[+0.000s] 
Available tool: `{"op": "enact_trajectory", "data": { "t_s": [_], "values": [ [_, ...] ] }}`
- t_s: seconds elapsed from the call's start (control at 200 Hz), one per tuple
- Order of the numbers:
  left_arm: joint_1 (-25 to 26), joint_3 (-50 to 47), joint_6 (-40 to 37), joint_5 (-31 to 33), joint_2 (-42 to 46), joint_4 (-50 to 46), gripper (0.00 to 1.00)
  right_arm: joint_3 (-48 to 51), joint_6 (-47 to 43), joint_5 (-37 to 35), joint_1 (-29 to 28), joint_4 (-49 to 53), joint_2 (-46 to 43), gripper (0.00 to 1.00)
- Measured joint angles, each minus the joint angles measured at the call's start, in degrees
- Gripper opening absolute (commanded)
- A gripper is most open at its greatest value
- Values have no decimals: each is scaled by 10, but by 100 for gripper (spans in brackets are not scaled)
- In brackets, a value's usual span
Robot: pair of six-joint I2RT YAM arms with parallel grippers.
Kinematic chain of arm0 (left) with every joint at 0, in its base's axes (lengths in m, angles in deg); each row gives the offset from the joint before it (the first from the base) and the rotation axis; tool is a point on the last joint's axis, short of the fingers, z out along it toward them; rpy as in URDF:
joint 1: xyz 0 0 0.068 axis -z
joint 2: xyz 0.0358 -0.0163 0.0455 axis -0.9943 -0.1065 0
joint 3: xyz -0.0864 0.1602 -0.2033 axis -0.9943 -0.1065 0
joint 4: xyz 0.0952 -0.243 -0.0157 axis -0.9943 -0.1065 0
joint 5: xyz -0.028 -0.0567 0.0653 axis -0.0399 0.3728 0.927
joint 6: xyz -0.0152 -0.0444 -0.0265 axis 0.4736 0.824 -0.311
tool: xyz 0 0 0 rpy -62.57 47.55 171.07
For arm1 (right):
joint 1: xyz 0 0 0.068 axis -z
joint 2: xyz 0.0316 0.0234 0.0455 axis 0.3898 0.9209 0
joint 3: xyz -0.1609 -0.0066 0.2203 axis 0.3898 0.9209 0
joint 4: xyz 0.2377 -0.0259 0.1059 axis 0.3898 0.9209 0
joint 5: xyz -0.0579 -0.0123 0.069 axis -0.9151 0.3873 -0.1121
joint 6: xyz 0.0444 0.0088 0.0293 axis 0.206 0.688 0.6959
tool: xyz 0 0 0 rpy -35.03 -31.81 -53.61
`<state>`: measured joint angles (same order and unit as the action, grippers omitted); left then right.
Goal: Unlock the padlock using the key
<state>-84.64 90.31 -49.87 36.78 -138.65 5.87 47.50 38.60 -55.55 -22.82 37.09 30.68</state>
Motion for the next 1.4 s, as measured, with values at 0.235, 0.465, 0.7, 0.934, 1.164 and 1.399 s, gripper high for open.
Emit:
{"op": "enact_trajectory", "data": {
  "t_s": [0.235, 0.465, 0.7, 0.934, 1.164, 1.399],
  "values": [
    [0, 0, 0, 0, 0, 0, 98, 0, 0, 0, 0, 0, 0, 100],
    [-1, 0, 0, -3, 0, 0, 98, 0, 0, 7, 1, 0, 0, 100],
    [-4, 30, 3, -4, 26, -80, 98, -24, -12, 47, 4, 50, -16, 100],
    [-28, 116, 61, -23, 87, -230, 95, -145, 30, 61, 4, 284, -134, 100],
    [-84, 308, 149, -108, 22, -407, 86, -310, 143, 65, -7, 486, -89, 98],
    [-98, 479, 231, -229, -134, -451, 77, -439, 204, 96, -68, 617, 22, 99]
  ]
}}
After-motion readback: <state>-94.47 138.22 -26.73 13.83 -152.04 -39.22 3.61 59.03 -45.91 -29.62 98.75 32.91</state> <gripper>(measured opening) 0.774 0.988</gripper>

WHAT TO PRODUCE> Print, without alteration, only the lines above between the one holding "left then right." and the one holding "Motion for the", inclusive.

EXERCISE SOLUTION>
`<state>`: measured joint angles (same order and unit as the action, grippers omitted); left then right.
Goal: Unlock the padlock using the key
<state>-84.64 90.31 -49.87 36.78 -138.65 5.87 47.50 38.60 -55.55 -22.82 37.09 30.68</state>
Motion for the next 1.4 s, as measured, with values at 0.235, 0.465, 0.7, 0.934, 1.164 and 1.399 s, gripper high for open.

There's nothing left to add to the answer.